A shoulder girth of 56 cm is much lower than the minimum shoulder girth of 85.90 cm in this data set, so using this regression model for this case would involve extrapolation. Therefore extrapolating that this same linear model holds outside the range of this dataset is not appropriate, given that the model might change in a different data range.
(ht=b0+b1*56)
## [1] 140.0117
The predicted height of 140 cm is much higher than the average height of one-year old kids. This further re-inforces the assertion that the above model is likley based on adults and may not hold for children.
7.30 Cats, Part I. The following regression output is for predicting the heart weight (in g) of cats from their body weight (in kg). The coefficients are estimated using a dataset of 144 domestic cats.
Estimate Std.Error t value Pr(>|t|)
(Intercept) -0.357 0.692 -0.515 0.607 body wt 4.034 0.250 16.119 0.000
s = 1.452 R2 = 64.66% R2adj = 64.41%
str(cats)
## 'data.frame': 144 obs. of 3 variables:
## $ Sex: Factor w/ 2 levels "F","M": 1 1 1 1 1 1 1 1 1 1 ...
## $ Bwt: num 2 2 2 2.1 2.1 2.1 2.1 2.1 2.1 2.1 ...
## $ Hwt: num 7 7.4 9.5 7.2 7.3 7.6 8.1 8.2 8.3 8.5 ...
Write out the linear model. heart.wt = -0.357 + 4.034 x body.wt
Interpret the intercept. The intercept is the heart weight when the body weight is 0. Since the body weight cannot possibly be 0, the intercept is not to be taken literally. It’s more to be used as a guiding parameter to determine the line of best fit for the model.
Interpret the slope. The slope of 4.034 denotes the change in gms of heart weight for each kg of change in the cat’s body weight.
Interpret R2. The R2 of 64.66% denotes the extent of variability in heart weight explained by the body weight, which is the only explanatory variable in this model.
Calculate the correlation coefficient.
(corr=sqrt(0.6466))
## [1] 0.8041144
The correlation co-efficient is 0.80 which indicates a strong, positive relationship between the cat’s body weight and heart weight.
7.40 Rate my professor. Many college courses conclude by giving students the opportunity to evaluate the course and the instructor anonymously. However, the use of these student evaluations as an indicator of course quality and teaching e↵ectiveness is often criticized because these measures may reflect the influence of non-teaching related characteristics, such as the physical appearance of the instructor.
Researchers at University of Texas, Austin collected data on teaching evaluation score (higher score means better) and standardized beauty score (a score of 0 means average, negative score means below average, and a positive score means above average) for a sample of 463 professors. The scatterplot below shows the relationship between these variables, and also provided is a regression output for predicting teaching evaluation score from beauty score.
(b1 = (4.010 - 3.9983)/0.0883)
## [1] 0.1325028
The slope is 0.1325028
Yes, the data provides convincing evidence that the slope of the relationship between teaching evaluation and beauty is positive, because of the large t-value and small p-value for the standard error of the slope.

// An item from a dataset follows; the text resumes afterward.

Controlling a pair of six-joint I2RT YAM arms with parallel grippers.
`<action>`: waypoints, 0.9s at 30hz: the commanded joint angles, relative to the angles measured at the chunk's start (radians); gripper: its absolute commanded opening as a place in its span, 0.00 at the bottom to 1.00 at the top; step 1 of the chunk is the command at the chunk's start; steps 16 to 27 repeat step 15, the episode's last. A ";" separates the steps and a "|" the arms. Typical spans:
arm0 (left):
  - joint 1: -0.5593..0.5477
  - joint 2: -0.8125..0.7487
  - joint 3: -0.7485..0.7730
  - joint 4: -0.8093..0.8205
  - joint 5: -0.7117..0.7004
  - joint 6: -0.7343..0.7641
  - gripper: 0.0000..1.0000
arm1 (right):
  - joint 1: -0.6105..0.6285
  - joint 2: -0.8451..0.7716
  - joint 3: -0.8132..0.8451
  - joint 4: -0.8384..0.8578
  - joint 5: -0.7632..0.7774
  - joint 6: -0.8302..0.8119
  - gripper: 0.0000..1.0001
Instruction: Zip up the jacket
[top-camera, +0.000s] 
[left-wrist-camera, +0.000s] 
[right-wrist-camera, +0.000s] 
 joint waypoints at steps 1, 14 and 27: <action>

The conditions required for linear regression are:
Linear relationship between independent and response variable. The first scatter plot indicates a rather mild, positive relationship between the 2 variables. There is a fair degree of scatter which indicates a weak relationship between the 2 variables.
Residuals are normally distributed or nearly normal: The histogram of residuals indicates a little skewness.
Constant variability in residuals: Based on the second scatter plot of residuals and beauty, it looks like the residuals are somewhat randomly spread around 0. It does like the variance of residuals decreases as the rating moves from less beautiful to more beautiful.
Independent observations: This seems like a plausible assumption in this case i.e. there is no reason to assume that the students evaluation is dependent on each other. This is also borne out by no strong trend in the residuals based on order of data collection.